Nicht wenige Online-Händler bieten in ihrem Sortiment sowohl gebrauchte als auch Neuware an. Während gebrauchte Ware meist mit Beschreibungen der Gebrauchsspuren versehen ist und potentielle Käufer daher genau Bescheid wissen, in welchem Zustand sich das Produkt befindet, versteht sich ungebrauchte Ware als originalverpackt und ungenutzt und ist somit als makellos einzustufen. Können Händler daher unabhängig vom Alter des Produkts ungebrauchte Ware im Onlineshop stets als „neu“ anpreisen? Andersherum gefragt: Kann ein Produkt nicht mehr als neuwertig bezeichnet werden, obwohl es unbenutzt ist und kein Verfallsdatum aufweist? Mit diesen Fragen hatte sich jetzt das OLG Saarbrücken zu beschäftigen.

Wann ist ungebrauchte Ware noch als neu zu bezeichnen?

In einer Internetwerbung pries ein Händler für Kfz-Teile Kugellager an, wobei der Artikelzustand  als „neu“ bezeichnet wurde. Bei den beworbenen Kugellagern handelte es sich um ungebrauchte Ware, die originalverpackt und daher unbenutzt war, die Verpackung datierte das Produkt jedoch auf das Jahr 1990. Angaben zu einem Haltbarkeitsdatum fanden sich nicht auf der Verpackung. Die Wettbewerbszentrale stufte die Werbung des Händlers aufgrund von Irreführung als unzulässig ein und reichte Klage ein. Die Wettbewerbszentrale gab dabei an, dass durch die lange Lagerungsdauer Kunden nicht mehr davon ausgehen könnten, ein Produkt zu erhalten, das ohne Weiteres verwendet werden kann. Die Artikelbeschreibung „neu“ sei daher nicht mehr angemessen.

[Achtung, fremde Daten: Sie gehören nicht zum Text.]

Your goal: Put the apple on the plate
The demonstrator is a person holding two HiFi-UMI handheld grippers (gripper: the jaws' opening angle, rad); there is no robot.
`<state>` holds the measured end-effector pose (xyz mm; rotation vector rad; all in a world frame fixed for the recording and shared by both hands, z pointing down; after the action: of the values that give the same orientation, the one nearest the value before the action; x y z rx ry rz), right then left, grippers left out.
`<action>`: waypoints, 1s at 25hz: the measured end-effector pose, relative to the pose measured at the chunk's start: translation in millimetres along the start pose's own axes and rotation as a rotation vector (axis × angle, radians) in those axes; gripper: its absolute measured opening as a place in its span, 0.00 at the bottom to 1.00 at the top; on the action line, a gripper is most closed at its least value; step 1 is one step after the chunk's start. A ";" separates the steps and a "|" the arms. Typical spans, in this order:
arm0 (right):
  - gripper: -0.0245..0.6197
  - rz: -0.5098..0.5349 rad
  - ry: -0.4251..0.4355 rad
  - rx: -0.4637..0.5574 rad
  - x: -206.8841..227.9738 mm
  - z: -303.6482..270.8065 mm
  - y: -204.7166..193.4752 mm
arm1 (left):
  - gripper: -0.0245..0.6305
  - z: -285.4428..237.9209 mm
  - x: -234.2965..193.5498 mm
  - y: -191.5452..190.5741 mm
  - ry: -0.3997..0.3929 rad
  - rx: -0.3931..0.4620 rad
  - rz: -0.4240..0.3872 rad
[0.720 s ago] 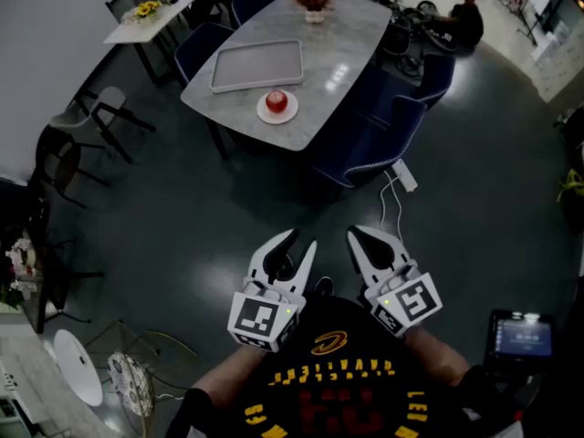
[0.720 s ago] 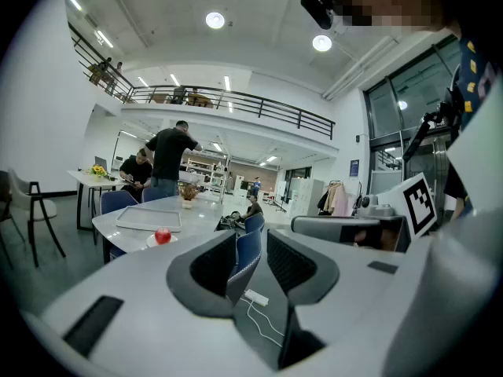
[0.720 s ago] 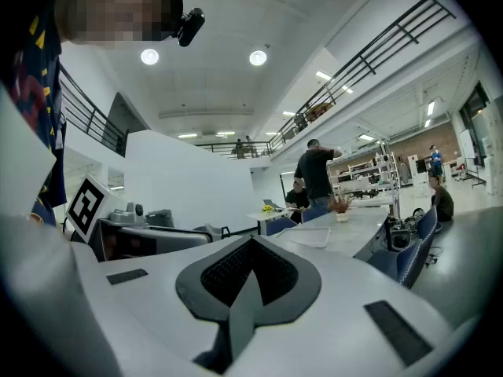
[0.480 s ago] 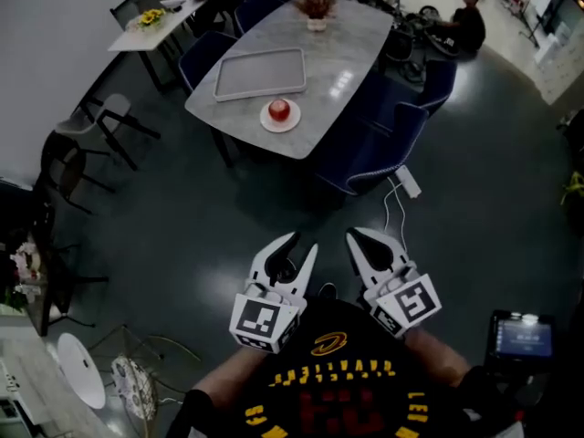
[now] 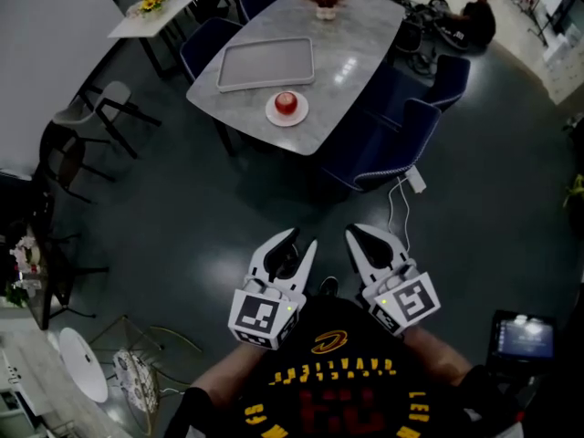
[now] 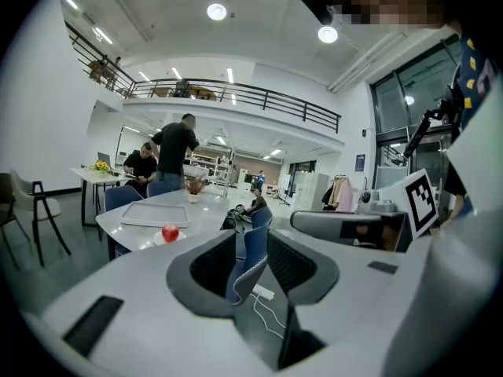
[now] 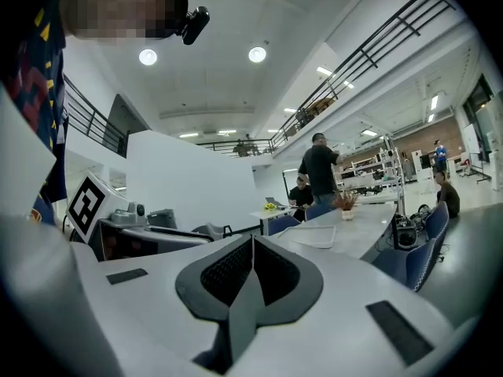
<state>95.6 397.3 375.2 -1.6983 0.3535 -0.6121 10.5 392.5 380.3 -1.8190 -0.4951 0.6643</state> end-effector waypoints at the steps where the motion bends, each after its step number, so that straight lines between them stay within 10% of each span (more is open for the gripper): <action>1: 0.05 -0.005 -0.003 -0.008 2.4 -5.9 -0.9 | 0.23 -4.0 -5.1 1.2 0.000 -0.004 0.004; 25: 0.05 -0.025 -0.129 -0.128 41.7 -181.2 3.8 | 0.23 -82.5 -173.5 34.0 -0.098 -0.014 0.125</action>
<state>25.8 227.1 402.7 -1.8572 0.2851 -0.5036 -66.4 214.8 404.7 -1.8479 -0.4548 0.8404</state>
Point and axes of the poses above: the fingertips, and each gripper's own axes: z backward along the fingers, x to its right, y out of its top, the point moved 1 cm from there along z, backward along the fingers
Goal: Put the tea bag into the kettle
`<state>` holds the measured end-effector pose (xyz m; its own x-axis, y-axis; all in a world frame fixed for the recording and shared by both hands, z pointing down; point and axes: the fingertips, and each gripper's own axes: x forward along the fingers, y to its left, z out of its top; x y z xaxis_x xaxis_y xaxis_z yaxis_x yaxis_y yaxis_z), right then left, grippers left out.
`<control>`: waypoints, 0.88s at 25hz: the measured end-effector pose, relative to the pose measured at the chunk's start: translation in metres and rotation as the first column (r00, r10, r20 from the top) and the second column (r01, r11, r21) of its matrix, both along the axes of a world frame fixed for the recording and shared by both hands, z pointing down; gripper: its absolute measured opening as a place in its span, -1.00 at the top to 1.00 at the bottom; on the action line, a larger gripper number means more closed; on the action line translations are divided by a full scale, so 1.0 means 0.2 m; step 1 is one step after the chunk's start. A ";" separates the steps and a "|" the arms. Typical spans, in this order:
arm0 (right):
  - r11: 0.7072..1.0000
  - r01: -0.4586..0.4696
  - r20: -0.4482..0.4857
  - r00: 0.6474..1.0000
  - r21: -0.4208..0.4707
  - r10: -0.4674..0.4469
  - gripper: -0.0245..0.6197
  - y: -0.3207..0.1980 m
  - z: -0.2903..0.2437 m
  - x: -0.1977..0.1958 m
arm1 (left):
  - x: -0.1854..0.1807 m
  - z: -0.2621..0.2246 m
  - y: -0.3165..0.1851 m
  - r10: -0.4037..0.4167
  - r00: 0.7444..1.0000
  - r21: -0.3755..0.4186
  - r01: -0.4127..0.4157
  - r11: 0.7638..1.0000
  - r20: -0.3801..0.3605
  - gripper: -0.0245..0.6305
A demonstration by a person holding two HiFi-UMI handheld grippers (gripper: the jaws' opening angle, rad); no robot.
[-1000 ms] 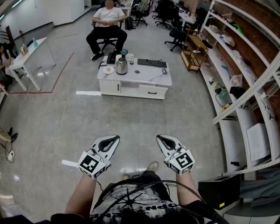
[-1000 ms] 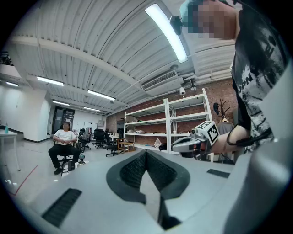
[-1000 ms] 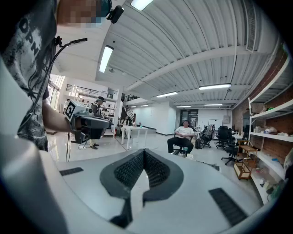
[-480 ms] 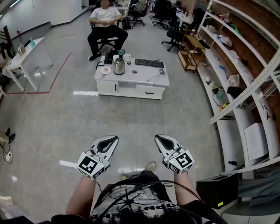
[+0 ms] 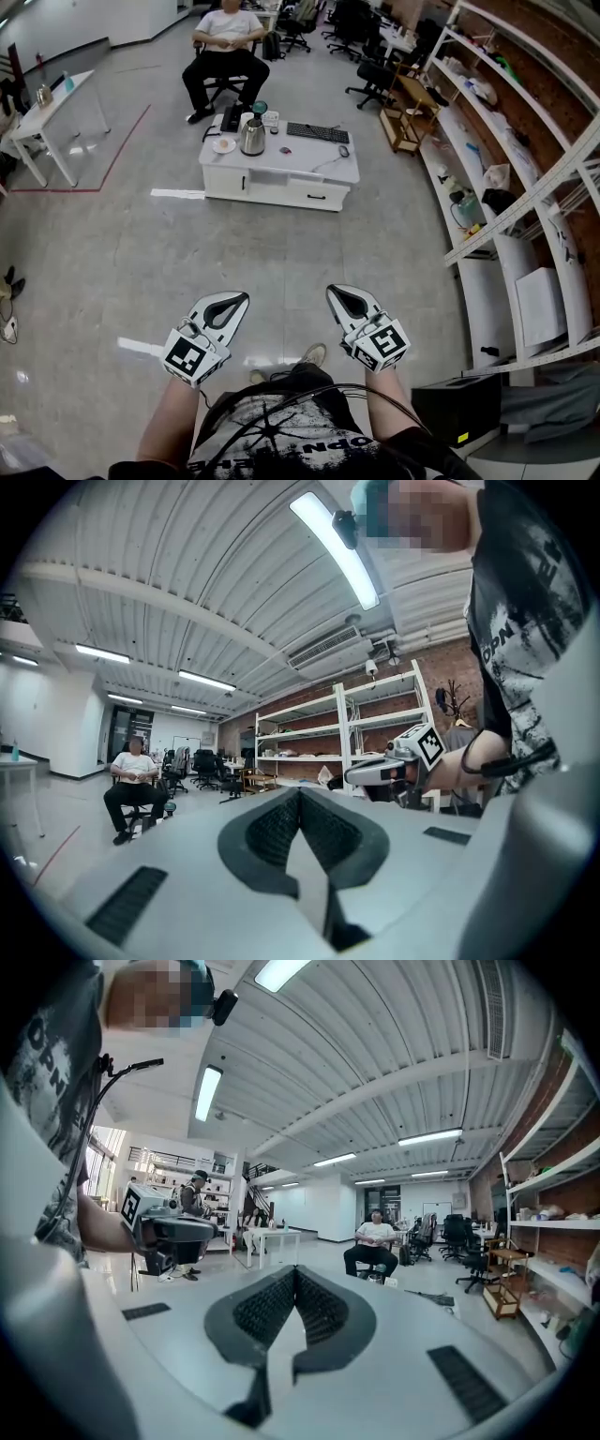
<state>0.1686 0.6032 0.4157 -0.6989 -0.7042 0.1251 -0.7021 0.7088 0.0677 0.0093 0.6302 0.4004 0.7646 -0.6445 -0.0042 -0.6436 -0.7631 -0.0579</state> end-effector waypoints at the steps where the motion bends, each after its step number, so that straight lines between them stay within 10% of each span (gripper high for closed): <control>1: 1.000 -0.001 -0.005 1.000 0.000 0.001 0.90 -0.01 0.00 0.00 | 0.00 0.00 0.00 0.001 1.000 0.000 -0.001 1.000 -0.004 0.91; 22: 1.000 -0.021 -0.004 1.000 -0.001 0.021 0.90 -0.17 -0.01 0.03 | 0.09 0.11 -0.21 0.048 0.997 -0.083 -0.053 0.995 -0.057 0.91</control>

Bezeichnung der Kugellager als neu ist unzulässig

Das OLG Saarbrücken entschied in seinem Urteil, dass die Kugellager nicht mehr als neu bezeichnet werden dürfen und verurteilte den Händler auf Unterlassung der Werbung. Bei einer derartig langen Lagerdauer könne eine Beeinträchtigung der Gebrauchstauglichkeit bei einem technisch sensiblen Ersatzteil nicht ausgeschlossen werden. Kunden würden aufgrund der Artikelbezeichnung jedoch davon ausgehen, dass sie die Kugellager ohne vorherige Überprüfung einsetzen könnten. Das sei in diesem Fall aber nicht mehr gegeben, auch weil der Hersteller für das Produkt empfehle, bereits nach einer Lagerzeit von fünf Jahren eine Überprüfung vorzunehmen. Daher hätte der Händler Kunden in seiner Werbung zumindest auf die lange Lagerungsdauer hinweisen müssen.

Entscheidung auf ähnliche Ware übertragbar

Auf Ware, die ähnliche Eigenschaften und eine derart lange Lagerungsdauer aufweist, kann das Urteil des OLG übertragen werden. Da es sich bei der Entscheidung jedoch um eine Einzelfallrechtsprechung handelt, ist es nicht möglich, allen Artikeln, die eine längere Lagerzeit aufweisen, die Beschreibung „neu“ zu verwehren. Im Zweifel muss im konkreten Einzelfall entschieden werden, ob das Produkt auch ohne vorherige Überprüfung ohne Einschränkungen vom Kunden genutzt werden kann.